Sunday, March 26, 2017

March 26, 2017 – High, Cold Water but Success Down Deep – Tulpehocken DHALO

Keystone Select, TCO fingerling who's lived well, wild?  A 19 inch beauty of a brown.




















I have been itching to test out my new 10 foot 4 weight rod an a big stream, so I packed up my stuff last night in case I felt motivated and rested enough to get up at 5 AM and drive out to the Tully.  I was up before the alarm, so it was a go.  I arrived about 6:40 AM, just before sunrise, and was suited up and making my first casts before 7 AM.  It was much colder than Saturday and getting colder because the wind pick up as the dawn broke.  The water temp was 42 degrees, likely from snow melt and excess water in the reservoir.  I checked gauges on Saturday night and, while high, the creek was not blown out.  It was chocolatey, but it was in its banks for the most part.

Sam's roberdeau strikes again
Even though the water was cold, I was rigged up to fish a streamer, so I started with that.  I had one come up and miss it near the end of my ten foot rod, but I got nothing but a splash for the effort.  I decided to dead drift the streamer instead, and not long after, I hooked a pig of 19 inches that was hot!  He jumped, ran, feigned like he was ready for landing twice, but he finally landed in my net.  I got a couple shots of the mighty roberdeau streamer in his jaws and let him go.  I am not sure if he was a Keystone Select fish, a “TCO Select” who’s grown up in the creek, or a wild one.  It was the kind of conditions where tricking a wild one was very possible, but I didn't look closely until I saw the pictures at home later, which are inconclusive...   A pretty fish at any rate and likely an old holdover.

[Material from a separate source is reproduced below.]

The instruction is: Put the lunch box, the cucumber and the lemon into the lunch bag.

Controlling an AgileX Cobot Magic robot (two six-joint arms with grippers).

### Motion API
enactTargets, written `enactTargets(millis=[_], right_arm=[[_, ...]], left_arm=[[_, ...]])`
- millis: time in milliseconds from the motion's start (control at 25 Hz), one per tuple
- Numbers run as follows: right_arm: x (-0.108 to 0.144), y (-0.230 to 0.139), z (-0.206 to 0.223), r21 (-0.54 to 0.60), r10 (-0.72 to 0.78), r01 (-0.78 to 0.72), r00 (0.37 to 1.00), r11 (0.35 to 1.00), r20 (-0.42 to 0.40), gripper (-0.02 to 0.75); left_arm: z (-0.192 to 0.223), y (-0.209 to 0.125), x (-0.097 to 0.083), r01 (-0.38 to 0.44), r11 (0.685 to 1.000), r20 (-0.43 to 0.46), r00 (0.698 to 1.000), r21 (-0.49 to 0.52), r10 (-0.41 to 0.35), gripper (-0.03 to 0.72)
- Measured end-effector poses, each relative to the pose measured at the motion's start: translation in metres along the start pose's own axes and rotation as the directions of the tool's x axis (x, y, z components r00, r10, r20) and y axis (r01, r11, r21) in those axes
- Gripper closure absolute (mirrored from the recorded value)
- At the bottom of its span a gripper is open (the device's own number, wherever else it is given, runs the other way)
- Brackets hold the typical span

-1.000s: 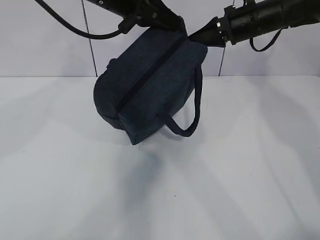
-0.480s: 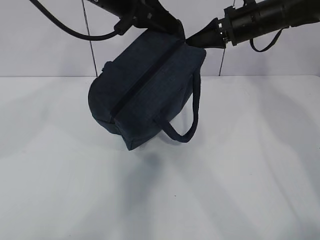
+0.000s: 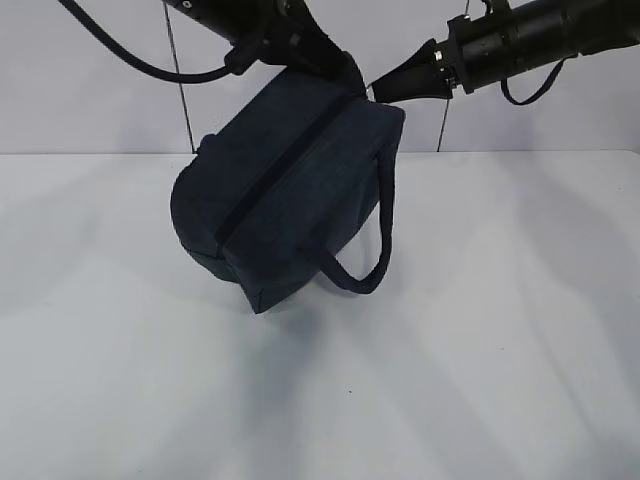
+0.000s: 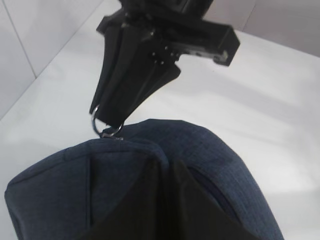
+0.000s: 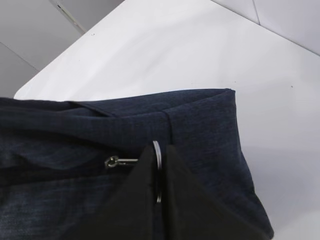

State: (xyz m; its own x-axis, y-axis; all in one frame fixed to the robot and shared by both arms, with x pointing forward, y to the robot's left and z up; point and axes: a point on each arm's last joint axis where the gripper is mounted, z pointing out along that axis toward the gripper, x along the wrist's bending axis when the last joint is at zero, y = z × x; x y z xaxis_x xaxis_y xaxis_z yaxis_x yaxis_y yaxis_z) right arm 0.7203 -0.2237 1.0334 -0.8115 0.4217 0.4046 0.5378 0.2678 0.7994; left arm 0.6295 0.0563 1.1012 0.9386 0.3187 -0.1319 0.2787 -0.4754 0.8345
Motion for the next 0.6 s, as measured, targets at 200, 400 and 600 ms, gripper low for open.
enactTargets(millis=[200, 400, 600], right_arm=[[-0.001, -0.001, 0.000, 0.006, -0.003, 0.002, 1.000, 1.000, 0.007, 0.730], [0.001, 0.009, -0.004, -0.010, -0.039, 0.039, 0.999, 0.999, 0.019, 0.730], [0.003, 0.017, -0.007, -0.047, -0.065, 0.066, 0.998, 0.997, 0.022, 0.730]], left_arm=[[0.000, -0.004, 0.002, 0.015, 0.999, -0.021, 1.000, 0.039, -0.014, 0.674], [0.000, -0.004, 0.002, 0.030, 0.999, -0.025, 0.999, 0.038, -0.029, 0.674], [0.004, -0.003, -0.001, 0.035, 0.998, -0.019, 0.999, 0.043, -0.034, 0.674]])
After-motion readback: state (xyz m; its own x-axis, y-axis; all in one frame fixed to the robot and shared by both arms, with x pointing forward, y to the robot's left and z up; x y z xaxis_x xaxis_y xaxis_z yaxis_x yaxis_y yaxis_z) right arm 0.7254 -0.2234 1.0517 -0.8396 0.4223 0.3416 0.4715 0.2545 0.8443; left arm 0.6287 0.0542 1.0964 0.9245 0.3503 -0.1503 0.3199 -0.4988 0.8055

This one is clearly a Keystone Select fish, a good 20 inches and close to 5 pounds, I bet!




















About 10 minutes later, I sunk the hook into another fish, and this one was a 20 inch football.  This fish was undoubtedly a product of the Keystone Select program, an outsized, though pretty clean, breeder, half as wide as he was long.  He ate the streamer; just a few strands of flash were peeking out of his mouth.  He didn’t have the juice that the first one had, but on a 4 weight in fast water, it was a handful to land just on weight alone.  After letting this one go, and talking to young Eric for a bit on the phone, I kept working upstream.  I was shocked the next deep eddy and the seams around it did not produce.  I pushed the limits of the roberdeau’s depth seeking and hung it up, the only one like it I had with me…  Sam is sending more out soon, but today, I had to try a variety of buggers and muddlers.
Just some flash sticking out of his mouth.

I had no love shown to the other steamers, even when adding a big shot to get them down, so I took a break at my vehicle, and re-rigged to nymph, the true test of the new rod.  I also found my fingerless gloves and a warmer buff.  It was getting colder as the day progressed!  Slowly but surely, I was joined by the usual heavy traffic that is customary for the Tully on a weekend, but I managed to sneak into the some good nymphing water to finish out the day with 4 or 5 more, including a hot, 15 inch rainbow and another little brown.  I had to use a lot of weight in addition to a mop fly as the anchor, but I was able to get a soft hackle pheasant tail down in the strike zone.  I even put the 10 foot to work and hooked two way out near the other bank, just because I could…  I think I am going to like the extra foot, especially on the Tully, the Lehigh, the Brodhead, not to mention Penns and the Pine!  This is not solely a Czech nymphing rod, so it was crisp enough to heave a streamer and a heavy nymph rig with ease.  I would say it passed its first tests with at least and B+/A-, especially for a 200 dollar rod.

And a 15 inch rainbow to end a good, but chilly morning.